• [WHAT THE EXERCISE ASKS]
Taking each line of the material below in turn, count those containing the string "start". Provide the number alone.

____ PROVIDED DATA

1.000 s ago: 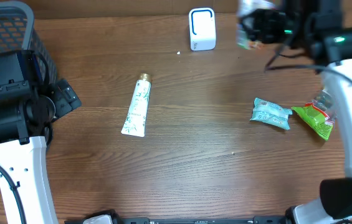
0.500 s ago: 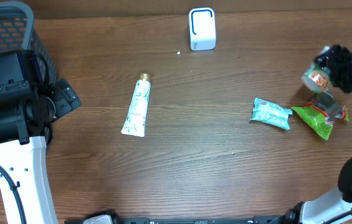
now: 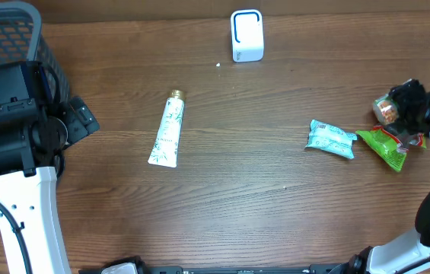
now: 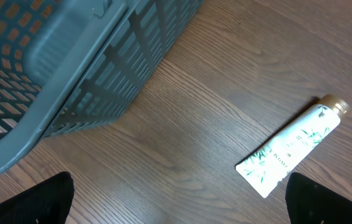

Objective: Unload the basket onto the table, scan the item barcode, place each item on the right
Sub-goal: 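Carry the noodle cup right and set it beside the snack bag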

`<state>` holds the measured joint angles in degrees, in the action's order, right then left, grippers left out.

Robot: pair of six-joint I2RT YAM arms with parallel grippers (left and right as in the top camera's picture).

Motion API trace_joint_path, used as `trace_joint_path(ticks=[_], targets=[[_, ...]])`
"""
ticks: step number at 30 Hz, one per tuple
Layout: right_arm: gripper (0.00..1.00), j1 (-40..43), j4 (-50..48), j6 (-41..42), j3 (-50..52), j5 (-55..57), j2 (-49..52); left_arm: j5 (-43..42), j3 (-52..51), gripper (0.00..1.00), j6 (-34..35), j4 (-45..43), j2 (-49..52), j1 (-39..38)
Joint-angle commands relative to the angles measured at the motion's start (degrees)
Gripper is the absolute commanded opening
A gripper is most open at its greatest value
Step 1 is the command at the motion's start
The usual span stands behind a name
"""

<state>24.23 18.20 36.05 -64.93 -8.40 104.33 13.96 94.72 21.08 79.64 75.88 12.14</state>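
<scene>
My right gripper (image 3: 399, 106) is at the far right of the table, shut on a small round orange-and-green pack (image 3: 386, 109) held just over the green snack bag (image 3: 386, 147). At the back middle stands the white barcode scanner (image 3: 246, 35), far from the pack. A white tube with a gold cap (image 3: 167, 131) lies left of centre, and the left wrist view shows the tube (image 4: 294, 144) too. Beside the basket, my left gripper (image 4: 179, 202) is open with nothing between its black fingertips (image 4: 54, 196).
A grey mesh basket (image 3: 5, 34) fills the back left corner, and its wall (image 4: 88, 62) is close to my left wrist. A pale blue packet (image 3: 332, 139) lies right of centre, next to the green bag.
My right gripper has moved with the small pack from higher and further back at the right edge down to just above the green bag. The left arm has not moved.
My right gripper first held the colourful pack at the scanner at the back middle. Then the arm was swung away to the right, uncovering the scanner and the blue packet. Later it held the pack near the right edge, and now by the green bag.
</scene>
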Motion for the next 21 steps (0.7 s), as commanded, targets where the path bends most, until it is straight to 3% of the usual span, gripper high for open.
trace_joint_path(ticks=[1, 10, 17, 21], targets=[[0.31, -0.5, -3.8, 3.2, 3.0, 2.4, -0.7, 0.0, 0.0, 1.00, 0.8, -0.2, -0.2, 0.2], [0.66, -0.5, -3.6, 3.2, 3.8, 2.4, -0.7, 0.0, 0.0, 1.00, 0.8, -0.2, -0.2, 0.2], [0.76, -0.5, -3.5, 2.8, 3.8, 2.3, -0.7, 0.0, 0.0, 1.00, 0.8, -0.2, -0.2, 0.2], [0.88, -0.5, -2.7, 2.7, 3.8, 2.4, -0.7, 0.0, 0.0, 1.00, 0.8, -0.2, -0.2, 0.2]])
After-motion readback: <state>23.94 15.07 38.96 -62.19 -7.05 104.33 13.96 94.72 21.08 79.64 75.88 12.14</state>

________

• [FINISHED TASK]
2